Until recently, the definition of a peer-for-peer review purpose was based on the historical notion of a peer. A "jury of one's peers" once meant a jury composed of persons who personally knew both the defendant and the community. These peers were assumed to be better able to determine the truth of the case than persons who did not know the participants and their history. The legal system gradually rejected the use of knowledgeable peers because of the problem of bias. The courts shifted their concern with the jurors' knowing the facts of the case to a concern that the jurors would let their prejudices for or against the defendant affect their ruling. Contemporary court rules allow the exclusion of jurors who know the parties or any facts of the case. Concern for bias is forcing peer review committees to make the same move to the unknowledgeable peer.

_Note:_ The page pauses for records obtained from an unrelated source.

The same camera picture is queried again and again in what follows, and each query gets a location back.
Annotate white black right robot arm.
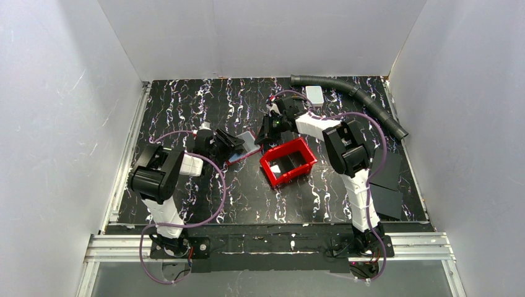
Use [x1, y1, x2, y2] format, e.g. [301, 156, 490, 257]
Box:
[254, 95, 380, 233]

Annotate aluminium frame rail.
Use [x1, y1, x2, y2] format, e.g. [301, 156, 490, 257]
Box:
[76, 82, 469, 297]

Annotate lower black card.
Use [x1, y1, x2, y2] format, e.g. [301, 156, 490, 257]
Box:
[370, 184, 403, 220]

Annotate black card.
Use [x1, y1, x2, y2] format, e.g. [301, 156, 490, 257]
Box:
[370, 184, 403, 220]
[370, 148, 402, 191]

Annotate upper black card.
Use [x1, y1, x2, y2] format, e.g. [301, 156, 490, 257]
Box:
[370, 148, 402, 191]

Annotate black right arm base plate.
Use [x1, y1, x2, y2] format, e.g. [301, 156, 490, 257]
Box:
[324, 234, 395, 261]

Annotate grey corrugated hose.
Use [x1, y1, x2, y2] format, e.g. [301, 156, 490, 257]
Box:
[290, 74, 410, 140]

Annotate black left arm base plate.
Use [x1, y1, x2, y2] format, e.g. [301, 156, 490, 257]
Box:
[149, 232, 211, 260]

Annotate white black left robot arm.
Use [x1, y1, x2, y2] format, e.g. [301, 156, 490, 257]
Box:
[128, 122, 245, 239]

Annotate red plastic bin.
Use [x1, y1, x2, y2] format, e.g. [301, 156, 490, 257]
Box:
[259, 137, 318, 188]

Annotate white rectangular box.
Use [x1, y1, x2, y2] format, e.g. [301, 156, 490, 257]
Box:
[305, 85, 324, 107]

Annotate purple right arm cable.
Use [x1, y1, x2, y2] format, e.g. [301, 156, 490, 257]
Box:
[271, 90, 388, 283]

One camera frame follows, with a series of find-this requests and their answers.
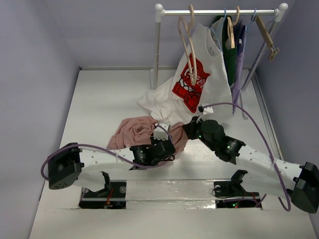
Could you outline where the pink t shirt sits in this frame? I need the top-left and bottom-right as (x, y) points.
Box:
(107, 116), (188, 154)

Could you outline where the green shirt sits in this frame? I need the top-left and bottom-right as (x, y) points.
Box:
(222, 18), (237, 86)

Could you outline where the white red print t shirt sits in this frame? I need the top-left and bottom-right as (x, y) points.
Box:
(138, 24), (232, 124)

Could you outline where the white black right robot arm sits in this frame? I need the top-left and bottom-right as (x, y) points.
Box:
(182, 117), (319, 214)

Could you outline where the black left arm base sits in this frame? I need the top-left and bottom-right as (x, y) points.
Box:
(79, 172), (127, 210)

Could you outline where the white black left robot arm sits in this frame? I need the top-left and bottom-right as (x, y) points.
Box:
(44, 137), (175, 197)

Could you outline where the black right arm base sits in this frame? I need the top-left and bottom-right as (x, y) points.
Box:
(211, 170), (262, 209)

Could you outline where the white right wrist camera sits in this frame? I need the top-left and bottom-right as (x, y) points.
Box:
(198, 104), (214, 116)

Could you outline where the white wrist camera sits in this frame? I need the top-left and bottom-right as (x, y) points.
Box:
(153, 122), (171, 141)
(198, 104), (214, 116)

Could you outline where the beige hanger with green shirt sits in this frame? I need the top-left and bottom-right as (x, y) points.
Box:
(227, 6), (240, 49)

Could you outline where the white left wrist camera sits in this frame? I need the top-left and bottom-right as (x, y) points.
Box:
(153, 122), (171, 141)

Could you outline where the lavender shirt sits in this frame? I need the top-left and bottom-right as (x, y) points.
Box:
(231, 21), (247, 104)

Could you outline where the wooden clip hanger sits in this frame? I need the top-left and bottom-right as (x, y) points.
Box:
(255, 16), (279, 62)

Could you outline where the white metal clothes rack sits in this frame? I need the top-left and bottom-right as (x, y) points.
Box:
(150, 2), (289, 120)

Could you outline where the blue wire hanger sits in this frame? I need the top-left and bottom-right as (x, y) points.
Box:
(243, 8), (257, 51)
(210, 12), (227, 52)

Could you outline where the blue wire hanger right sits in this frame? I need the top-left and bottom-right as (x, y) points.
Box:
(243, 8), (257, 51)

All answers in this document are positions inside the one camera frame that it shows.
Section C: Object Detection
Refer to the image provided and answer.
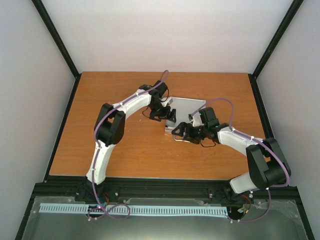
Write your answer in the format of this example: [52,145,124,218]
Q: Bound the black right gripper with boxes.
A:
[172,121,209,145]

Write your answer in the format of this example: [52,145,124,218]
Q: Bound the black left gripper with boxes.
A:
[149,102,177,124]

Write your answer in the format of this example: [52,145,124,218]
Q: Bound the aluminium poker case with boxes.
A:
[164,96,206,135]

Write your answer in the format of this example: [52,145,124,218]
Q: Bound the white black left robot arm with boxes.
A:
[86,80,177,202]

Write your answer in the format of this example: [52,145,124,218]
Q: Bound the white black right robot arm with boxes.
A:
[182,107,291,202]

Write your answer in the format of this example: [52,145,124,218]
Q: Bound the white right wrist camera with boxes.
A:
[188,111,203,127]

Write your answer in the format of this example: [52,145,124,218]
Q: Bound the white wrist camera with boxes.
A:
[161,97,173,107]
[188,111,203,127]

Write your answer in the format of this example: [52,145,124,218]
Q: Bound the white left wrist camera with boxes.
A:
[161,97,173,107]

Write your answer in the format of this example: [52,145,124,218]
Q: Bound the light blue cable duct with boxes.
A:
[38,203,228,218]

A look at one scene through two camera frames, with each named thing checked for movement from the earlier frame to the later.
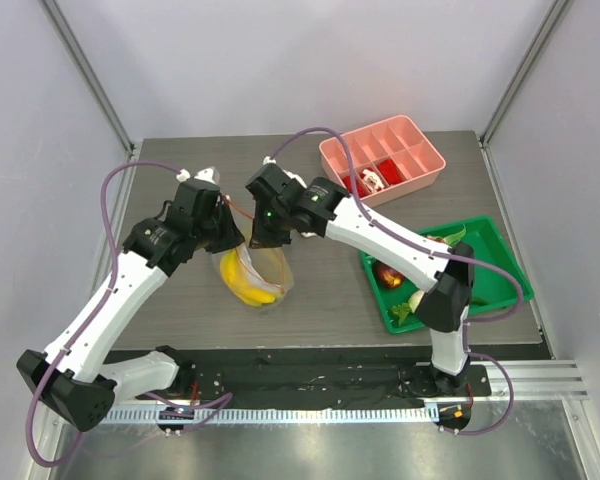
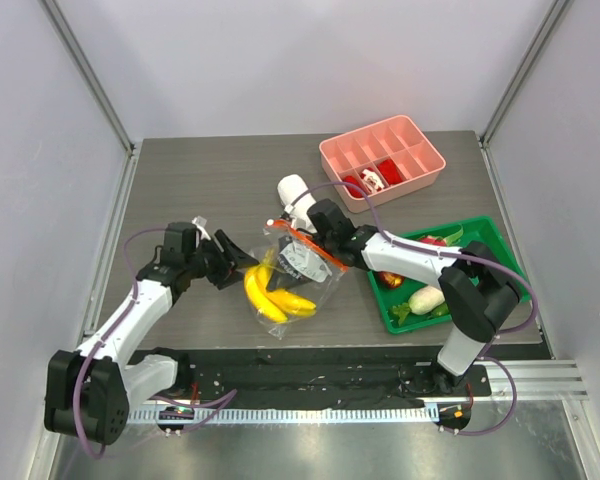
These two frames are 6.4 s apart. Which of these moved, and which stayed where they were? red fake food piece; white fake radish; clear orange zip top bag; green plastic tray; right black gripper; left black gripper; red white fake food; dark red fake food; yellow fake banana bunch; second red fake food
Moved: yellow fake banana bunch; left black gripper; clear orange zip top bag; right black gripper
Stayed: red fake food piece; white fake radish; second red fake food; dark red fake food; green plastic tray; red white fake food
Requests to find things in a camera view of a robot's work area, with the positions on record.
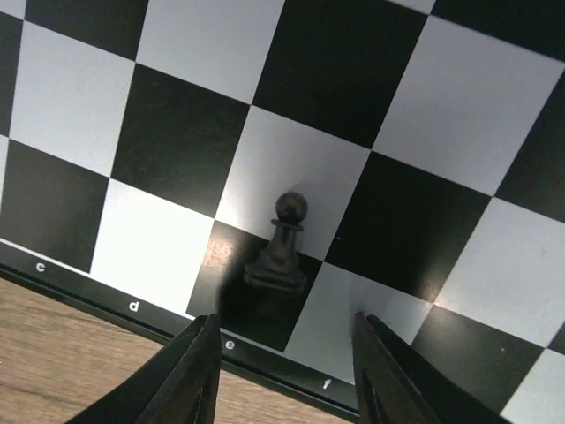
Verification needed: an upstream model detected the black white chess board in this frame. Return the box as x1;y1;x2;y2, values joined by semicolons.
1;1;564;423

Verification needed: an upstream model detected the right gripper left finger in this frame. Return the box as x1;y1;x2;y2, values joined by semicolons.
69;314;221;424

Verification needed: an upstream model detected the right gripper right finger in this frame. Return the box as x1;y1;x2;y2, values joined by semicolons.
352;312;507;424

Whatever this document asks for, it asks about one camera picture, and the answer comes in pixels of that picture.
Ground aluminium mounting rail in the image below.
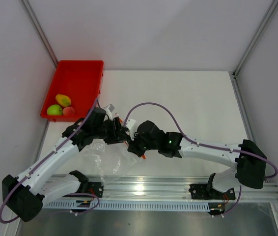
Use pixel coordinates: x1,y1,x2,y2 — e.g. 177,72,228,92
100,176,278,203

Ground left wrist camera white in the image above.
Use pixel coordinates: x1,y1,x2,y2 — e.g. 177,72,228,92
103,104,116,120

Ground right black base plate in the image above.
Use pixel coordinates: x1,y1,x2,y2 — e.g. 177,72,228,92
189,183,236,200

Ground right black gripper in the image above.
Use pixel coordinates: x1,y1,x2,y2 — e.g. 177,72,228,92
126,129,159,158

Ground white slotted cable duct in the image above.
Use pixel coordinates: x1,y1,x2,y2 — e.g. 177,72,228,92
44,199,210,212

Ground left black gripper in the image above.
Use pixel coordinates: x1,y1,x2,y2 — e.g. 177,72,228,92
93,117,128,145

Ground clear zip top bag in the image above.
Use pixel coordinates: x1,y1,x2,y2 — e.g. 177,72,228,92
79,139,145,185

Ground pink peach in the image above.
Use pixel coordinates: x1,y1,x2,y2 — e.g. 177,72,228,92
62,106,75,116

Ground green apple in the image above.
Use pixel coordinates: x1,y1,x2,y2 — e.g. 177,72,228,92
47,104,62,116

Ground red plastic tray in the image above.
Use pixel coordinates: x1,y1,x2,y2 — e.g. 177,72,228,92
40,60,104,122

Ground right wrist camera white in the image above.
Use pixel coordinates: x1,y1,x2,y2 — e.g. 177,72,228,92
125,118,137,135

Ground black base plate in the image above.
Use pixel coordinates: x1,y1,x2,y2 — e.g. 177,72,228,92
189,183,236,200
79,182,104,198

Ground yellow orange mango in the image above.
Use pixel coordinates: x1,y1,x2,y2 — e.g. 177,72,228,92
55,94,72,107

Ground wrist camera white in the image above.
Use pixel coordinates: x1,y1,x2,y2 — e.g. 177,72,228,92
125,118,137,135
103,104,116,120

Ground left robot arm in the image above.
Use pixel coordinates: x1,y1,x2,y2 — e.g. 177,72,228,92
2,107,129,222

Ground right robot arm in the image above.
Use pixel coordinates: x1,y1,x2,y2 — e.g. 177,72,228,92
125,120,266,199

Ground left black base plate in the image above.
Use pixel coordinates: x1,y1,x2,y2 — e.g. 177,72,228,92
79,182,104,198

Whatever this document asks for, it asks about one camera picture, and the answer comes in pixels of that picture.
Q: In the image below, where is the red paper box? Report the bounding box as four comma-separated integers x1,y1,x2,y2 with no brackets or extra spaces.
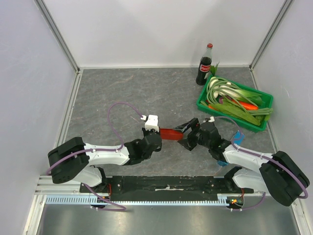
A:
160,128,183,141

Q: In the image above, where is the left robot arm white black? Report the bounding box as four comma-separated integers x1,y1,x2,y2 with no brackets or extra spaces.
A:
47,128,162,192

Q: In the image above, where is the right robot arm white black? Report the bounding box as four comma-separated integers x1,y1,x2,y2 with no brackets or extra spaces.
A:
174,117,310,206

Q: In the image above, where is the blue rectangular box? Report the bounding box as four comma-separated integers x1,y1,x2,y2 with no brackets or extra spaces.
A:
217,131,245,167

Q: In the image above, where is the leek with green leaves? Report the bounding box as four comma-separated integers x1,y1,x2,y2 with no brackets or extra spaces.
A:
206,77,263,106

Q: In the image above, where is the orange carrot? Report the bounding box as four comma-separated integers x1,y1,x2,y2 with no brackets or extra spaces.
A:
231,99,259,111

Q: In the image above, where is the cola glass bottle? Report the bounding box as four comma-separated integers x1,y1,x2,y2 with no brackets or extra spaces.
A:
196,43,213,86

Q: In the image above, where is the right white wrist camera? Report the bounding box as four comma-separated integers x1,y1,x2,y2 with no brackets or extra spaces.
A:
203,116,215,123

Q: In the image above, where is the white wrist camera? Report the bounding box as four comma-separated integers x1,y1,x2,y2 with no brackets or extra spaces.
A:
203,116,215,123
140,115,159,132

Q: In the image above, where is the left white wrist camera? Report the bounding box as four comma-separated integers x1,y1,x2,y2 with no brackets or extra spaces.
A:
140,115,159,132

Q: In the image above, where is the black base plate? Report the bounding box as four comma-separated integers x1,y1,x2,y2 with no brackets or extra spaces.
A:
92,176,254,202

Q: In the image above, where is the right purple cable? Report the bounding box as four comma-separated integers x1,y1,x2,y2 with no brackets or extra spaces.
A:
214,116,309,212

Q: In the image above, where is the light blue slotted cable duct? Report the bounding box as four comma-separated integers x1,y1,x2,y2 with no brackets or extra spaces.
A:
45,195,229,206

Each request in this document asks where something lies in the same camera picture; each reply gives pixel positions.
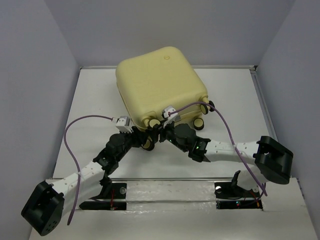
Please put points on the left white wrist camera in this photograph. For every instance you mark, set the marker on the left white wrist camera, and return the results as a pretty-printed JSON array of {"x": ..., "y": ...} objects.
[{"x": 124, "y": 125}]

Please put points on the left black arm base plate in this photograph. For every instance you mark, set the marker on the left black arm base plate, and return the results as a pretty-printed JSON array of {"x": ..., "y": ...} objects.
[{"x": 111, "y": 198}]

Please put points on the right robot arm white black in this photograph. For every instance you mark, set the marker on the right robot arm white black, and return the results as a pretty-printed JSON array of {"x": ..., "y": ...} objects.
[{"x": 265, "y": 160}]

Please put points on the yellow hard-shell suitcase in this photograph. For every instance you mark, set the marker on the yellow hard-shell suitcase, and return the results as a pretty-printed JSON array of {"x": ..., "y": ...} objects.
[{"x": 152, "y": 82}]

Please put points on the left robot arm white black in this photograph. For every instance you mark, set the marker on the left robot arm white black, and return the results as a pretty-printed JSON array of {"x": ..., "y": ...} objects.
[{"x": 49, "y": 202}]

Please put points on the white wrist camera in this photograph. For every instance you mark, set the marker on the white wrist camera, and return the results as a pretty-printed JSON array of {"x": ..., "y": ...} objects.
[
  {"x": 124, "y": 125},
  {"x": 170, "y": 116}
]

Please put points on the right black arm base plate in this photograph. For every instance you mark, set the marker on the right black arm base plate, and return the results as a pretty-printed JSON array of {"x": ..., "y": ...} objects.
[{"x": 229, "y": 196}]

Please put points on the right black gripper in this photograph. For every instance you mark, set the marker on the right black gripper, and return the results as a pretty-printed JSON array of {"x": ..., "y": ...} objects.
[{"x": 163, "y": 130}]

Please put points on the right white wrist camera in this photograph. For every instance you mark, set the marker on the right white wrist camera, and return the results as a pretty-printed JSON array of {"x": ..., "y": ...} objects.
[{"x": 170, "y": 116}]

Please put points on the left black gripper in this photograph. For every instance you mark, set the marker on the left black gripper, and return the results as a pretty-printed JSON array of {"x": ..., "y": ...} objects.
[{"x": 138, "y": 137}]

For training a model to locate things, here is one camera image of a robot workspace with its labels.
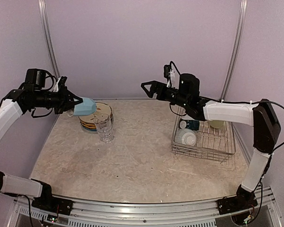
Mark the light blue cup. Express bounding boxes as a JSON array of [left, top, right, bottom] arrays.
[[66, 97, 97, 117]]

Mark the dark teal white bowl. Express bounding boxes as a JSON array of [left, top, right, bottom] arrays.
[[178, 119, 200, 131]]

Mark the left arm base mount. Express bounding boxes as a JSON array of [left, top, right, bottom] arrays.
[[32, 195, 73, 216]]

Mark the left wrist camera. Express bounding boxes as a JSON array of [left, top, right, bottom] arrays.
[[53, 76, 67, 92]]

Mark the aluminium frame post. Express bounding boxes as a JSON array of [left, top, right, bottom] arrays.
[[220, 0, 248, 100], [38, 0, 60, 78]]

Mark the metal wire dish rack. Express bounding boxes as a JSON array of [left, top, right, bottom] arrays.
[[171, 107, 236, 164]]

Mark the left aluminium frame post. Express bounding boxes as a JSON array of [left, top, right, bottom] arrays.
[[38, 0, 60, 78]]

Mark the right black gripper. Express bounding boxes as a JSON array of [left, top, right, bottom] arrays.
[[141, 80, 189, 108]]

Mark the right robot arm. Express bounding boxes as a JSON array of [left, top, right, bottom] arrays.
[[141, 73, 284, 210]]

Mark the pale green cup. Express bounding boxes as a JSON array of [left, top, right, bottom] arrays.
[[208, 120, 225, 129]]

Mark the front aluminium rail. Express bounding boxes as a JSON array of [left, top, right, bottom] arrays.
[[8, 187, 284, 227]]

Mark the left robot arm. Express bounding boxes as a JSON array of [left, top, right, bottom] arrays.
[[0, 69, 84, 210]]

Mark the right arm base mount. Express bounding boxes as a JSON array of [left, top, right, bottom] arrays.
[[216, 195, 258, 215]]

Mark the right aluminium frame post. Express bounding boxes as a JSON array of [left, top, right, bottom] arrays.
[[220, 0, 248, 100]]

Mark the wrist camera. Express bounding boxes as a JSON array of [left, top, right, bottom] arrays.
[[53, 76, 67, 92], [163, 64, 175, 87]]

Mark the blue polka dot plate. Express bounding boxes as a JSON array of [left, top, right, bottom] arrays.
[[81, 124, 97, 132]]

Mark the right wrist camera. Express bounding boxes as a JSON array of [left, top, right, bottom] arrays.
[[163, 64, 175, 87]]

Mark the yellow polka dot plate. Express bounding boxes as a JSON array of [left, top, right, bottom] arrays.
[[80, 120, 97, 130]]

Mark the light green checked bowl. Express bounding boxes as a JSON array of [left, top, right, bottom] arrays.
[[174, 129, 197, 146]]

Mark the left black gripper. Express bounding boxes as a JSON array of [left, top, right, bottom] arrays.
[[31, 84, 82, 114]]

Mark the beige plate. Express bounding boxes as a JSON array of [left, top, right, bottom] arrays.
[[79, 102, 113, 124]]

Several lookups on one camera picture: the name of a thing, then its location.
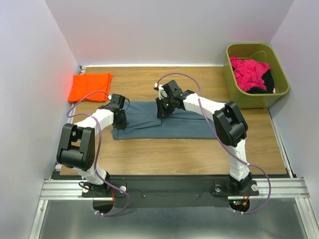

Bias has always been an issue in peer review. Until the Congress passed the Civil Rights and the Equal Employment Opportunity acts, women and blacks were routinely excluded from medical staffs. It would be naive to assume that such forbidden criteria have been eliminated from all peer review decisions. Physicians with unconventional practice styles or uncollegial personalities pose a difficult problem of balance. While it is unreasonable to expect every physician to behave in the same way, unconventional practice styles or personality problems may be evidence of substance abuse or psychological impairment. Peer review activities should not be conducted by physicians with outspoken biases against either the individual being reviewed or the aspects of the individual's practice that are being reviewed.

Peer review has always had an economic component. Hospital medical staffs tried to balance the needs of the community with the economic interests of the existing staff. Sometimes this meant preventing new physicians from starting practice in the community, but as often it resulted in efforts to encourage physicians in needed specialties to set up practice in the community. As physicians and hospitals have been forced into competition, economic biases have become a major confounding factor in peer review activities.

In most communities, physicians practicing the same specialty are either in business together or are competitors. Even in large cities, physicians and hospitals compete with their geographic neighbors. This competition is exacerbated by the blurring of specialty lines. As the number of physicians in a community increases, subspecialists often practice general medicine to supplement their incomes. General medicine physicians and others cross specialty lines to offer lucrative procedures such as liposuction. The act's requirement that hearing officers and panels must not be in "direct economic competition with the physician involved" seems to preclude traditional peer review committees composed of physicians in the same specialty or practice area who practice in the same community as the physician under review.